Protection de l’enfance : coopération renforcée entre État, Justice et Département

Face à l’évolution des profils des mineurs confiés à l’Aide sociale à l’enfance (ASE), l’État, la Justice et le Département des Alpes-Maritimes entendent renforcer leur coordination. Réunis le 2 juillet à l’initiative du président du Conseil départemental, Charles Ange Ginésy, et du préfet Laurent Hottiaux, les principaux acteurs institutionnels ont dressé un état des lieux partagé et arrêté plusieurs pistes de travail destinées à améliorer la prise en charge des situations les plus sensibles.

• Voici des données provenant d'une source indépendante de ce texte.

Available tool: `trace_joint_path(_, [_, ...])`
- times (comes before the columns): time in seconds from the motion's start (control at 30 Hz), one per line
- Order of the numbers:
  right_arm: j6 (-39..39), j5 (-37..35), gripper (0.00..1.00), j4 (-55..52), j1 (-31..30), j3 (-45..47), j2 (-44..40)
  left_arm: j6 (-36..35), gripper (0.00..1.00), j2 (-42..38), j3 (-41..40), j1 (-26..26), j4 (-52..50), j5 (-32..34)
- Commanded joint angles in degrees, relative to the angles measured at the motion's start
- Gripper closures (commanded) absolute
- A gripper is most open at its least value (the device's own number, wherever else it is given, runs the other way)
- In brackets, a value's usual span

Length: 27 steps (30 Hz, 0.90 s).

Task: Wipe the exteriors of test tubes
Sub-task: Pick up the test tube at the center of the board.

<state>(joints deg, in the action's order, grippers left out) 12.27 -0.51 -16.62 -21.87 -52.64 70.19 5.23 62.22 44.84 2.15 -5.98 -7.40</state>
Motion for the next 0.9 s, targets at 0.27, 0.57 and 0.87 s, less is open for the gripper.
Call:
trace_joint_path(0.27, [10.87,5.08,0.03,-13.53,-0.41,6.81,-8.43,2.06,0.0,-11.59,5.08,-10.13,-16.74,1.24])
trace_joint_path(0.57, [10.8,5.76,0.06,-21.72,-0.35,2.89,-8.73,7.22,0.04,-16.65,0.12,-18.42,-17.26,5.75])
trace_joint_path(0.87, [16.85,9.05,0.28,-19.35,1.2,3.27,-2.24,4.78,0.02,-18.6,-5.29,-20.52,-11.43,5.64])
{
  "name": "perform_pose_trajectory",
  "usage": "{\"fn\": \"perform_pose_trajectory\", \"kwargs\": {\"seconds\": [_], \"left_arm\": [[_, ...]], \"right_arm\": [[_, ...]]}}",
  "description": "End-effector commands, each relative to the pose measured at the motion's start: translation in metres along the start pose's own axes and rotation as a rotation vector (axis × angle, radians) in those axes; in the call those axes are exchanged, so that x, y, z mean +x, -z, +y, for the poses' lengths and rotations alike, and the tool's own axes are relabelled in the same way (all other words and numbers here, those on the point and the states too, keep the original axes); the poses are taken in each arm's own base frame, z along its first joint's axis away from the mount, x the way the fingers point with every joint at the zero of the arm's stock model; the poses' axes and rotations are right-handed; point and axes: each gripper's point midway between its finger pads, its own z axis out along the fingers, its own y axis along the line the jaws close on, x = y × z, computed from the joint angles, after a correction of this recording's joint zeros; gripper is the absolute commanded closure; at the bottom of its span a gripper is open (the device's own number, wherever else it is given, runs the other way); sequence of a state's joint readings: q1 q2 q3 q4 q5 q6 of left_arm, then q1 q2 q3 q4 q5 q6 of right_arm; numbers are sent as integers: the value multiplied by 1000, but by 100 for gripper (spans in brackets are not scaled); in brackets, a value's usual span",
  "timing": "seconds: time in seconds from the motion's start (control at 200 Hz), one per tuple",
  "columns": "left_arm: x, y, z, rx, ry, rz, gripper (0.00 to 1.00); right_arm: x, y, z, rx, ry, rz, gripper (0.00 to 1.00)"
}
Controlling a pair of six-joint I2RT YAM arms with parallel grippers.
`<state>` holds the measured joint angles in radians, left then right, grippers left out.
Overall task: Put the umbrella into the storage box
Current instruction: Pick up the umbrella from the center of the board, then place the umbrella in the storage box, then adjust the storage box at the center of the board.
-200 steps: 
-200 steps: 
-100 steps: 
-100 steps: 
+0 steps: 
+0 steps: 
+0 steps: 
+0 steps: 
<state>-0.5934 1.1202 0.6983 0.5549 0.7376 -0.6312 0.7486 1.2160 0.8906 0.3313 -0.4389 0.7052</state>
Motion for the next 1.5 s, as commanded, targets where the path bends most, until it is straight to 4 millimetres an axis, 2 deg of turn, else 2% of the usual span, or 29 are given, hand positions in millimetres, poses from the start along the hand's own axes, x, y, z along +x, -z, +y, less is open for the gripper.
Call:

Les parquets de Nice et de Grasse, les présidences des tribunaux judiciaires, les services de la Protection judiciaire de la jeunesse (PJJ), les forces de sécurité intérieure ainsi que les services départementaux de l’Aide sociale à l’enfance étaient réunis à cette occasion.
Les participants ont constaté une complexification croissante des prises en charge, qu’il s’agisse des mineurs relevant du droit commun ou des mineurs non accompagnés. Si la grande majorité des enfants confiés à l’ASE bénéficie d’un accompagnement adapté, une part limitée des situations concentre désormais des difficultés multiples, mêlant violences, conduites addictives, phénomènes de prostitution ou encore emprise de réseaux délinquants.
Selon les chiffres présentés lors de cette réunion, moins de 4 % des 1 845 enfants actuellement confiés au Département relèvent de ces situations particulièrement complexes. Elles mobilisent toutefois fortement les professionnels, mettent sous tension les structures d’accueil et nécessitent une coordination renforcée entre les différents intervenants. Le Département a rappelé avoir augmenté de 30 % en cinq ans les moyens consacrés à la protection de l’enfance afin de développer ses capacités d’accueil, d’accompagnement et de protection. Les échanges ont souligné que l’évolution des problématiques rencontrées appelle désormais des réponses dépassant le seul champ de l’action sociale.

Création d’un groupe de travail dédié

Plusieurs orientations ont ainsi été retenues à l’issue de cette rencontre. Les institutions souhaitent renforcer le partage d’informations entre les services, améliorer l’articulation entre les secteurs social, médico-social, judiciaire et psychiatrique, et adapter les modalités de prise en charge aux profils les plus complexes. Pour traduire ces orientations en mesures opérationnelles, un groupe de travail réunissant les services de l’État, la Justice, la Protection judiciaire de la jeunesse et le Département sera installé dans les prochaines semaines. Sa mission sera d’élaborer des réponses concrètes afin de mieux accompagner les mineurs concernés tout en garantissant la sécurité des professionnels et le bon fonctionnement des établissements d’accueil.
À l’issue de cette réunion, les différents partenaires ont réaffirmé leur volonté commune de préserver la vocation première de la protection de l’enfance : assurer la protection des mineurs les plus vulnérables grâce à une action coordonnée entre l’ensemble des institutions compétentes.